Understanding how to build trust and trustworthiness are THE crucial leadership skills of tomorrow
Grip on trust
29 December 2020
Imagine that everything runs smoothly in your company: teams reach their targets without friction, people are creative beyond their job description and have fun doing so. When managers suggest something, you try hard to help him reach his goal -even when he’s not around, and company leaders are trusted that they have your back.
This cannot be achieved with KPI-dashboards, algorithms, or whatever management tools that you prefer to throw in there. It can be done by having a grip on trust.
Companies exist of people and almost everything we do has to do with relationships. The quality of those relationships determines the success of the company. Most people think that the level of trust between people is a matter of faith or luck. That it’s simply there or not, that trust can not be influenced. This is not the case. Trust has different aspects and when you understand how it works you can actually improve the quality of relationships. High quality relationships makes everything run smoother.
Understanding how trust works, how to create trust-awareness and create a trust-based company culture is not difficult at all when you know where to start.
Tencent uses trust as management philosophy.
Tencent is one of the world’s largest online gaming companies. It has developed the messaging apps WeChat and QQ. MIT Sloane Management Review quoted senior adviser Arthur Yeung, member of the Executive Committee Meeting of one of the most influential companies in the world right now.
Arthur Yeung about leadership skills:
“In the past, companies usually hired leaders who were good at creating standardized processes, formulating five-year strategic plans, and establishing a series of controls for people to follow those plans in order to win in business, but now, in the digital economy, we realize we need to hire leaders who can create an innovation-minded culture that fosters creative thinking, agility, and speed. We can’t do any of those things without building a solid foundation of trust and empowerment.”

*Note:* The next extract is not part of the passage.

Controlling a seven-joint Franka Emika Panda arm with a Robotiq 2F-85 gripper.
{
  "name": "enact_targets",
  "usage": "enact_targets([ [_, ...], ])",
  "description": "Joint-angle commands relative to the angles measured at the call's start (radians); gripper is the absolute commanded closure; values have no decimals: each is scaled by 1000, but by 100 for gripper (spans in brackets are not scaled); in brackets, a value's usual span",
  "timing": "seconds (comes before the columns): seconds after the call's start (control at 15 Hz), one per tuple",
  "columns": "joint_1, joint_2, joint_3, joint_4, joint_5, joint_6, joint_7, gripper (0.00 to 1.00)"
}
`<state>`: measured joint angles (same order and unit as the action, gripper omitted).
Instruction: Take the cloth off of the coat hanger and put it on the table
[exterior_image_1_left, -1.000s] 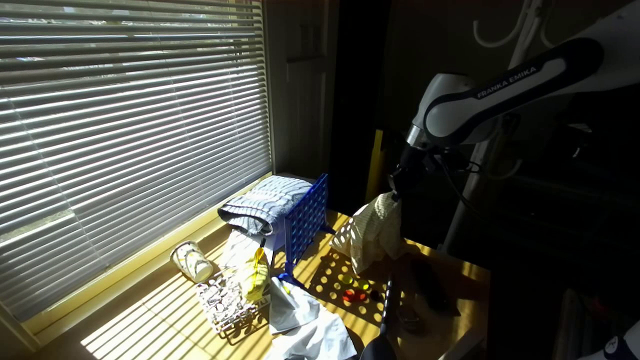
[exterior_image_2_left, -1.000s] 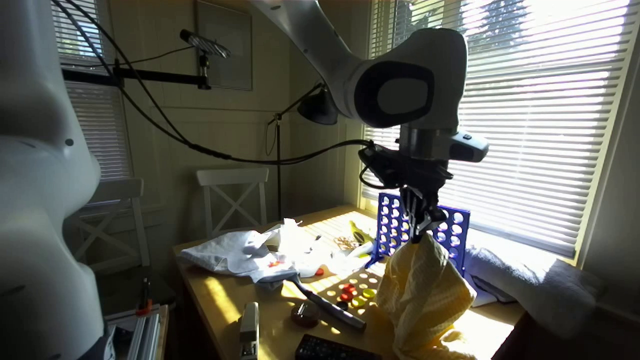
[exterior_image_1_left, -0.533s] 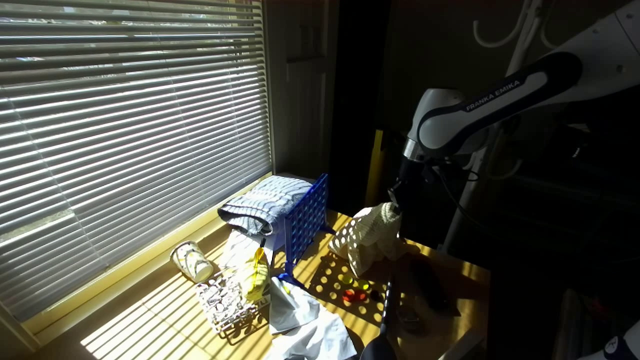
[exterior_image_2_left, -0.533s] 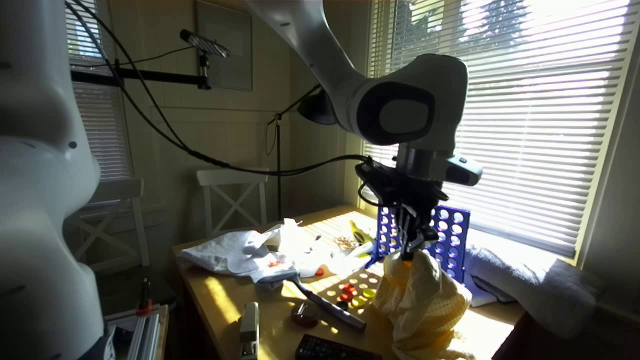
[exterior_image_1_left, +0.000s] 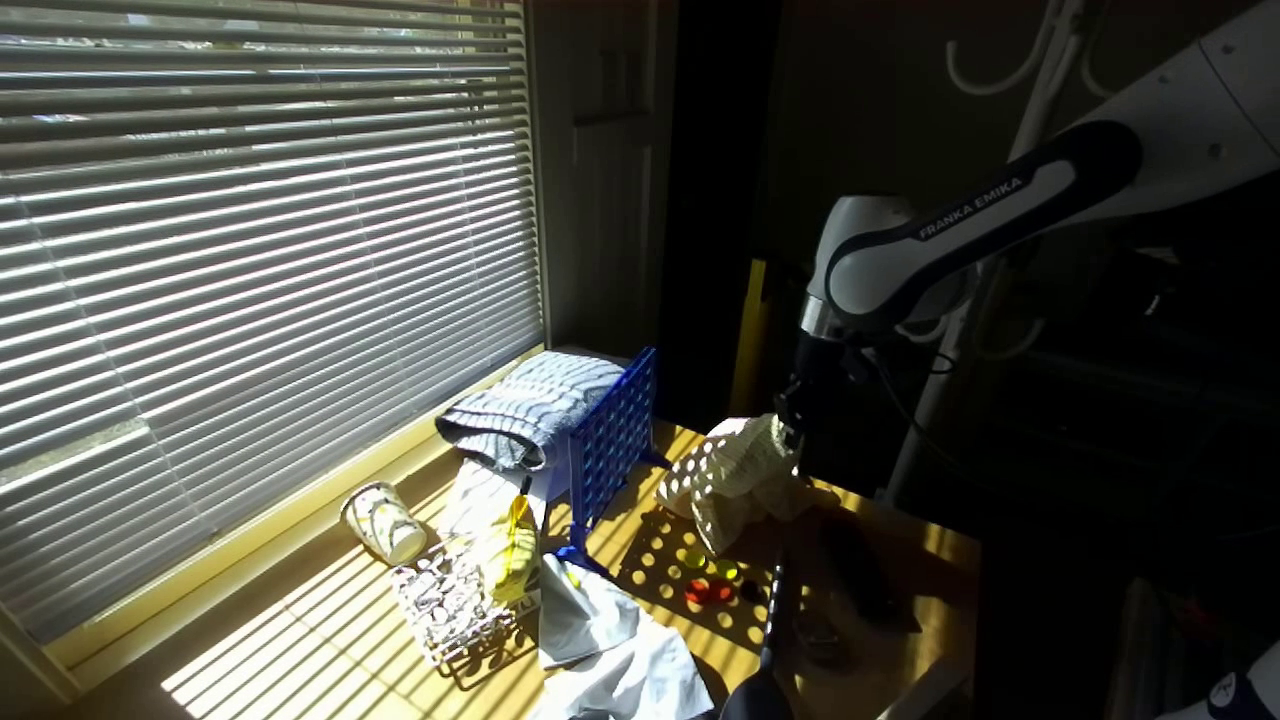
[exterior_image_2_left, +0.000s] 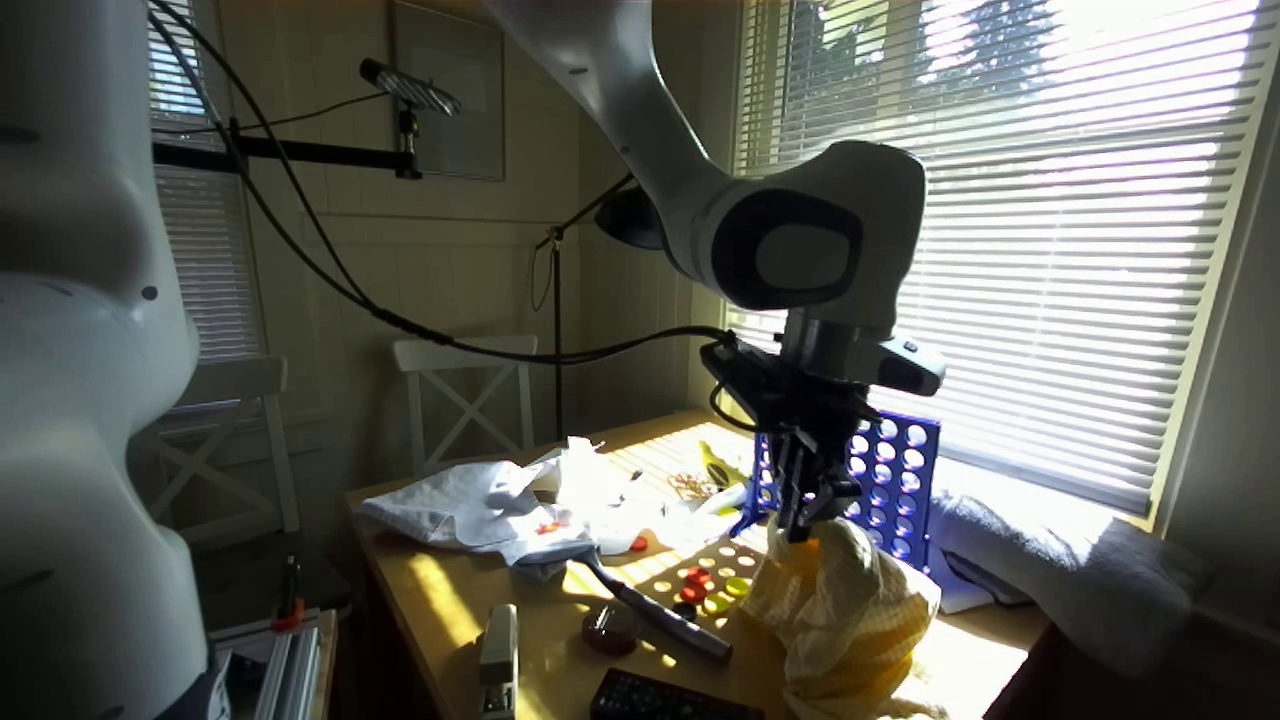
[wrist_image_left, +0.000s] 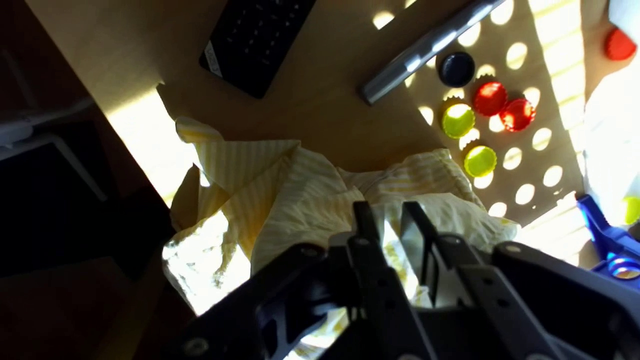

“At Tencent, we want people to feel and think like owners, not to work like employees under command and control. If people start to lose [the] passion and initiative to create new opportunities, then they won’t be a good fit with our future, but if they are willing to experiment and grow, we will invest in them. Trust is a two-way street.”
But what about the everyday concerns of today’s leaders?
I understand that leaders and managers have better things to do than think about trust. They have to prepare for tomorrow’s success. Keep their eye on the ball. In these challenging times the right leadership skills are crucial for staying in the game.
The article in MIT Sloane Management Review (PDF on request) listed a top ten of “qualities of the leader of the future”:
Change mastery: Mobilize resources to do things differently, faster, better, and more efficiently.
Managing smart innovation: Launch small, frequent experiments — fail fast, learn, then reset.
Execution excellence: Visions are only powerful if executed well for customer value enhancement.
Technical/analytical savvy: Understand the power of analytics and design thinking.
Nurture relationships: Optimize networks, embrace ecosystem partners, and collaborate to win.
Empower to engage: Unleash the energy in your team; next-generation talents won’t have it any other way.
Authenticity: Know yourself, be yourself, and bring that person to work every day.
Empathy: Diverse, inclusive teams will require new perspectives and approaches to leading.
Encourage dissent and transparency: Make questioning everything a two-way street.
Clear-minded communications: Make it clear, frequent, honest, and engaging.
Trust has many different aspects and angles. It is influenced by subject, context and circumstances and changes all the time, but there are 3 principles of trust you can apply on most situations:
3 principles of trust.
1. Respect (empathy, character, personality)
2. Competence (skill, reputation, portfolio)
3. Behavioural consistency (integrity)
Now let’s take a look at the leadership skills-list and sprinkle it with the 3 principles of trust:
Leadership skills and trust:
1. Change mastery: Treat others with respect, know what you are talking about, and do what you say. When you have high level of trust in your company, people are more willing to follow leadership. When you say “jump” everybody happily joins in.
2. Managing smart innovation: High trust teams operate with more speed and have more fun doing so. They stay late, are involved and overcome challenges with a smile.
3. Execution excellence: When your job has a lot to do with management systems and instruments of control, this is what people do all day. But when delivering quality work for your colleagues is a matter of pride, execution excellence is self-explaining.
4. Technical/analytical savvy: Competence is vital part in establishing trust. Determining what knowledge and skills are vital for a task or job and making sure that people can learn and grow helps to create a culture of trust.
5. Nurture relationships: You don’t have to like every person in a company or smile all day long. But when you are respectful to others, this will influence company culture hugely.
6. Empower to engage: Now, this becomes a no-brainer
7. Authenticity: Can you see the picture?
8. Empathy: Duh
9. Encourage dissent and transparency: Wow, right?
10. Clear-minded communications: We say what we think, but do what we feel: behavioural consistency is extremely important. Do what you say. Make your words matter. And when circumstances change, communicate quickly. Too much time and space between words and actions creates confusion and this is where you lose trust.
Understanding how trust works is THE crucial skill for all leaders.